“Alligator sucking on helium wins parody Ig Nobel Prize”
Scientists are answering a question no one is asking. What would it sound like if an alligator sucked up helium? When a team of international researchers wanted to find out whether a gator’s vocalizations relate to its body size, they devised an experiment that would earn them the 2020 Ig Nobel (a wordplay on “Nobel” and “ignoble”) Prize for acoustics. Researchers captured footage of the snorting alligator in a helium-filled tank. In perhaps one of the biggest letdowns in the history of scientific study, it sounded nothing like a cartoon chipmunk. Now in its 30th year, the annual Ig Nobel Prize awards ceremony, usually presented at Harvard University’s Sanders Theatre, was conducted remotely due to pandemic restrictions.
Among this year’s other elite competitors, a study which demonstrated that meticulously groomed eyebrows are a reliable indicator of grandiose narcissism took home the prize in psychology. The prize in economics went to an international team of creeps (presumably) who wanted to know whether the rate of French kissing correlated with national income inequality. Based on data from 13 countries across six continents, they found that where kissing was more frequent, income inequality was also more likely to occur. Go figure. American Richard Vetter took home the prize in entomology for his brave study on spiders (which aren’t technically insects) that revealed most of his peers are, allegedly, arachnophobic. And, the award for materials science went deservedly (because it’s gross) to a collaboration between the US and the UK to study whether frozen human feces could be made into usable knives. Spoiler alert: It certainly cannot.

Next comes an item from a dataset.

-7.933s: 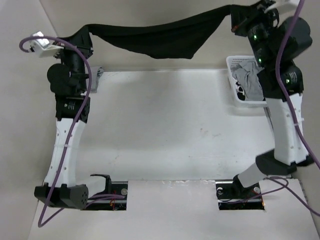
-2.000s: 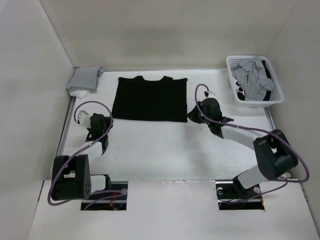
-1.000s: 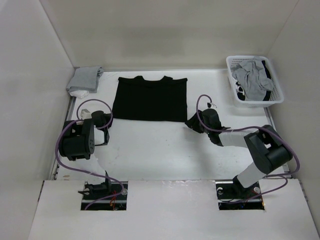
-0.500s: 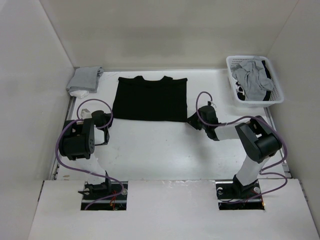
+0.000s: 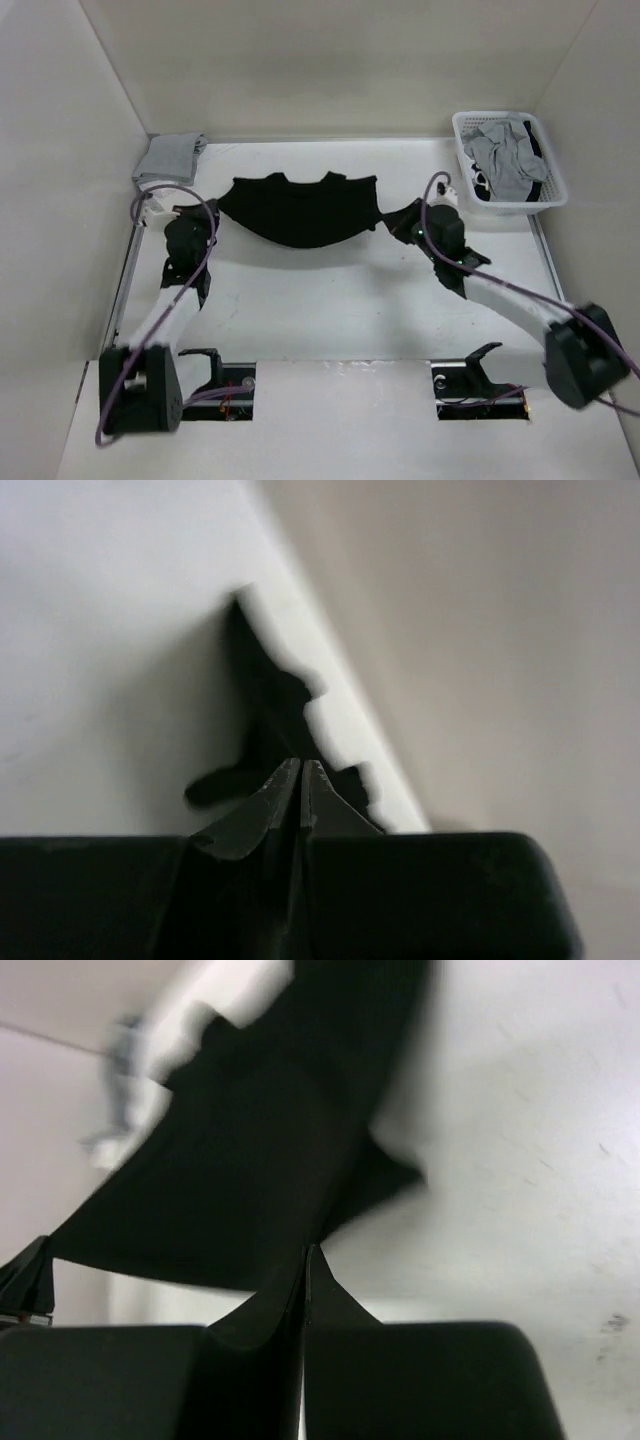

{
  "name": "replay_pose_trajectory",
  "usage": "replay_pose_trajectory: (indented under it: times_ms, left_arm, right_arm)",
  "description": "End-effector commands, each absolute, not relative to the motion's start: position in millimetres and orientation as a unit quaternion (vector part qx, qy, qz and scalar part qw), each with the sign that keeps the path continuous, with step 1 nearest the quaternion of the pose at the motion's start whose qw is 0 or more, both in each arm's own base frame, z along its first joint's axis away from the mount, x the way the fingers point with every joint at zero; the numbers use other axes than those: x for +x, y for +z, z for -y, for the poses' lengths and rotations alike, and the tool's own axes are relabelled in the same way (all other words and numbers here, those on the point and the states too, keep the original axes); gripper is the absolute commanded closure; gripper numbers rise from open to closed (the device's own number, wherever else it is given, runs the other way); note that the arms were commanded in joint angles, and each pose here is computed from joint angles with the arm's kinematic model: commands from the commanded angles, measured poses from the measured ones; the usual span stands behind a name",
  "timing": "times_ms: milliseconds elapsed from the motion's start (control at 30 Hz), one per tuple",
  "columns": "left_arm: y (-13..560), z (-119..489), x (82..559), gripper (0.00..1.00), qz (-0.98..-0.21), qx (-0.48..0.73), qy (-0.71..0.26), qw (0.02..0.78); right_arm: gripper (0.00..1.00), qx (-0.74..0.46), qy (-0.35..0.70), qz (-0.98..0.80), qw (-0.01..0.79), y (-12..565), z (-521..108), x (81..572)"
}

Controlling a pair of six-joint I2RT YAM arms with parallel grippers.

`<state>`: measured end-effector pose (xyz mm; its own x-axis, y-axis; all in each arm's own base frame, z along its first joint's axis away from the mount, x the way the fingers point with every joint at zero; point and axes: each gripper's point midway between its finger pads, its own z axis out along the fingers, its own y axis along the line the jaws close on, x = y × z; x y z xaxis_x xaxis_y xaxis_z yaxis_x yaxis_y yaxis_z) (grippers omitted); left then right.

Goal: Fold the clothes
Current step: Fold the tank top

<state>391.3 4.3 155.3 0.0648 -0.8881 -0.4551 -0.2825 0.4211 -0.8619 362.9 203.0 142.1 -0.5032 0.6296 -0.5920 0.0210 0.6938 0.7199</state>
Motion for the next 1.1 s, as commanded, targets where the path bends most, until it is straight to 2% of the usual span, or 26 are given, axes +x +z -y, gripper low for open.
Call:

But, who could forget the most Ig Nobel moment in recent history? The medical education prize went to a roundup of sometimes ill-advised world leaders for showing that “politicians can have a more immediate effect on life and death than scientists and doctors can” during the global coronavirus pandemic.
“[It can] meow out of one mouth and eat out of the other.”
Meet Biscuits & Gravy: The Two-Faced Oregon Kitten
When Kyla King got up Wednesday morning to check on her pregnant cat, she knew there was a good chance she’d find a litter of newborn kittens. She walked outside to the special crate she had put the expectant mother into overnight and noticed four tiny kittens. But, then she noticed two more hiding behind their mom. So, Kyla picked one up and set it down with the rest of the litter. She picked up the last kitten and found herself face-to-face with two tiny noses, four eyes tightly shut and two mewing mouths.
Kyla said she sent a picture to her husband, BJ King, with a text that read:
“We have 6-1/3 kitty cats now!”
Kyla reached out to their vet to learn more about the kitten’s condition, how to care for it and its odds of survival. She learned there wasn’t much to be done medically for the tiny creature. All she could do was make it comfortable and help it eat. “It doesn’t really know how to nurse properly because it has two mouths so, I’ve been trying to feed it,” Kyla said. “And, I mean, I’m gonna do the best I can but, these animals don’t usually live too long.”
Cats with two faces are known as Janus cats, after the Roman god Janus, often depicted with two faces in mythology. They suffer from a rare congenital defect called diprosopus, or cranial duplication. Most Janus cats don’t live longer than a day but, one defied the odds. His name was Frank and Louie and he passed away in 2014 at the age of 15. The Guinness Book of World Records named him the world’s longest surviving Janus cat.